What this task involves:
Go through the listing below and reproduce it word for word.

Given data:
____________________

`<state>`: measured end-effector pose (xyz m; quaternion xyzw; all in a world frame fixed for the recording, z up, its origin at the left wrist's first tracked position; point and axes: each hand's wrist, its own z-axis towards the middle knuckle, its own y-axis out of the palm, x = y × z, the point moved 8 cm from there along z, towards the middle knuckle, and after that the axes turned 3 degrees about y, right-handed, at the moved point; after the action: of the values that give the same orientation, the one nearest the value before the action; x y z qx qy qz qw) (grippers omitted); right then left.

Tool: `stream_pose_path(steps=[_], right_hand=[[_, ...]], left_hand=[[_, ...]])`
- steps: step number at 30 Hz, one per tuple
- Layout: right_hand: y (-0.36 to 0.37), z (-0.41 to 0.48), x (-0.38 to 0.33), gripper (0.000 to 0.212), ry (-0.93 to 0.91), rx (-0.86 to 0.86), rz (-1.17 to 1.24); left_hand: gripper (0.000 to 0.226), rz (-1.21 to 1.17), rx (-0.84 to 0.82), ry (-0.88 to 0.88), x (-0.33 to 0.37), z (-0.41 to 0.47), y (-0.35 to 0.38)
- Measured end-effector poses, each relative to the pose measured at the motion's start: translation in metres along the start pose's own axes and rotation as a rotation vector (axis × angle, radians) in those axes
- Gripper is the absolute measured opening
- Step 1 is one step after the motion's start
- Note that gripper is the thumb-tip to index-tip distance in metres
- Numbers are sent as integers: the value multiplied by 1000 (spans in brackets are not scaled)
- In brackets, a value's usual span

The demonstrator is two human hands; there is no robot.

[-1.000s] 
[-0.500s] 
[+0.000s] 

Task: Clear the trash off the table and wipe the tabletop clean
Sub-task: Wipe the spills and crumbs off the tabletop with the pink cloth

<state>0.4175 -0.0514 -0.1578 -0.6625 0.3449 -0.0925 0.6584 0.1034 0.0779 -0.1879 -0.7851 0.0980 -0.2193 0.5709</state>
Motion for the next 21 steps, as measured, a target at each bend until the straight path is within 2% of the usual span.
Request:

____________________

Response to the exercise:
`<state>`: measured end-effector pose (xyz m; quaternion xyzw; all in a world frame fixed for the recording, z up, its origin at the left wrist's first tracked position; point and axes: each hand's wrist, its own z-axis towards the middle knuckle, its own y-axis out of the palm, x = y × z, the point moved 8 cm from there along z, towards the middle knuckle, and after that the axes turned 3 degrees about y, right-handed, at the moved point; after the action: of the values that give the same orientation, the one nearest the value before the action; x y z qx qy qz qw) (grippers omitted); right then left.

Tool: `stream_pose_path(steps=[_], right_hand=[[_, ...]], left_hand=[[_, ...]])`
- steps: step number at 30 Hz, one per tuple
- Layout: right_hand: y (-0.36 to 0.37), z (-0.41 to 0.48), x (-0.38 to 0.33), gripper (0.000 to 0.212), ry (-0.93 to 0.91), rx (-0.86 to 0.86), rz (-1.17 to 1.24); left_hand: gripper (0.000 to 0.226), rz (-1.21 to 1.17), rx (-0.84 to 0.82), ry (-0.88 to 0.88), x (-0.33 to 0.37), z (-0.41 to 0.47), y (-0.35 to 0.38)
- Measured end-effector poses, each relative to the pose measured at the motion's start: translation in metres along the start pose's own axes and rotation as a rotation vector (axis × angle, radians) in those axes
- Gripper is the absolute measured opening
- Step 1 is one step after the motion's start
- Note that gripper is the thumb-tip to index-tip distance in metres
- Numbers are sent as integers: the value multiplied by 1000 (spans in brackets are not scaled)
- In brackets, a value's usual span

The demonstrator is two human hands; there is no robot.

[-1.000s] 
[-0.500s] 
[+0.000s] 

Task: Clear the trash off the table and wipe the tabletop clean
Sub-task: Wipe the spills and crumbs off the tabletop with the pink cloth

<state>0.4175 -0.0514 -0.1578 -0.6625 0.3449 -0.0925 0.6584 0.1034 0.0779 -0.1879 -0.7851 0.0980 -0.2193 0.5709</state>
Motion for the next 21 steps, as measured, a target at each bend until the straight path is within 2% of the usual span.
Request:

The answer given is complete.